Our curiosity piqued, we went to the Google to see what we could find. At one coin site we read this, “This coin is indeed a French franc made of aluminium bronze (Br Al) and minted from 1920-28. It is a form of emergency money as there was a shortage of small value coins during this period of global economic depression. It actually says it is ‘Good for 1 Franc’. Dumard was the coin’s designer. Collector value depends on date, number minted, mint mark (if any), and condition of a coin, including amount of wear, any dents, scratches or cleaning. This one had a mintage of nearly 55 million and may be worth US$1 or less if it has any wear at all.”
If correct, this shows what all governments eventually do to your money. They inflate supply gradually so that each new unit worth less and less. This particular coin isn’t a franc…but it’s good for a franc. It might as well be a bottle cap. The government encourages you to treat it as if it were worth something. The melt value of the metals in the coin were probably more valuable than the coin itself.
Something like this has been happening to American money since 1974, when the quantity of paper money was de-linked with the gold in Ft. Knox. Left to their own devices, governments will print as much money as they can, until the market holds them accountable and the currency approaches its true value. Whether you believe in the ability of Ben Bernanke’s Federal Reserve to save the US dollar reminds us a little of Pascal’s gamble about the existence of God.
Blaise Pascal, the famous French mathematician, famously showed that the value of believing in God outweighed the value of not believing in him. If you believe in God and God is real, you’re saved. If you believe in God and God is not real, no big deal. But if you don’t believe in God and God is real, you’re doomed to hellfire and damnation. The prudent risk-management, Pascal reasoned, is to believe in God.
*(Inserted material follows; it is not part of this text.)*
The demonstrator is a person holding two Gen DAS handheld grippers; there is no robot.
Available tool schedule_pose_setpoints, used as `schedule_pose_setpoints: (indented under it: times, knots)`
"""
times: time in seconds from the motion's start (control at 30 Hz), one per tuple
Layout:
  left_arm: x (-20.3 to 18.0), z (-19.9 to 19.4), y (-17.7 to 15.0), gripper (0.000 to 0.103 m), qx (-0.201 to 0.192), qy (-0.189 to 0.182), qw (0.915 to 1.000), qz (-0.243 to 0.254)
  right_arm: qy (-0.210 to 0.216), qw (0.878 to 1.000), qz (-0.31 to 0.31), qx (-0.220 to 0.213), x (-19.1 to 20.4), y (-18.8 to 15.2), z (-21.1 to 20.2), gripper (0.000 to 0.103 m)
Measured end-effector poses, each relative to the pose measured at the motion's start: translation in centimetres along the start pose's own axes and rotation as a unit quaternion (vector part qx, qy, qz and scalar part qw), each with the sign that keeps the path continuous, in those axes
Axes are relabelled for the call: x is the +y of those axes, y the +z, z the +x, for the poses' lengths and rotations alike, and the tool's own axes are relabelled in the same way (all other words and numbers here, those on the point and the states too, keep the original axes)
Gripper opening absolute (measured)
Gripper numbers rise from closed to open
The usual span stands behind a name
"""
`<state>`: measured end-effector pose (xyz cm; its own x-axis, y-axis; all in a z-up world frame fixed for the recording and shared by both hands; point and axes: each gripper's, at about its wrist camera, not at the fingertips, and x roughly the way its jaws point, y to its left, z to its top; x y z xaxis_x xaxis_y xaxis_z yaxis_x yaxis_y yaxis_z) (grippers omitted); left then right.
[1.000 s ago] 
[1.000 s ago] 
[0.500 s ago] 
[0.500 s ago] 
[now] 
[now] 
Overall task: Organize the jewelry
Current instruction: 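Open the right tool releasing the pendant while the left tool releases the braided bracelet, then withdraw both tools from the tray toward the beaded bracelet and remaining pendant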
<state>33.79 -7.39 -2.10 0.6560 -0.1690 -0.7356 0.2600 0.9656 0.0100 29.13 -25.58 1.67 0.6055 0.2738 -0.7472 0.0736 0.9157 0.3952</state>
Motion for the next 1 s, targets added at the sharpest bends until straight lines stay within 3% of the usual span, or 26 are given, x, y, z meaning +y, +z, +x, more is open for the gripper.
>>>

We would suggest that prudent risk management when it comes to money is to believe that, given enough time, the government will destroy the purchasing power of your savings. The value of believing in the eventual failure of central banking is infinitely greater than the value of believing in the success of central banks.
And really, what are the alternatives?
One the one hand, you can have confidence in the way the government manages your money. To do so, you’d have to ignore all the facts confirming the government’s active mis-management of the money and the money supply. But go ahead if you’d like.
What is the value of believing that paper money schemes always fail? Well, that one is simple. If you believe it, then you’ll take steps to prepare for the eventual collapse of the paper money system and its replacement by something else (probably by some other paper money system.)
What do you really risk by not trusting in the durability of government money? Your risk is that the historically inevitable collapse of fiat money which we here at the Markets and Money think you are witnessing…may never come in your lifetime.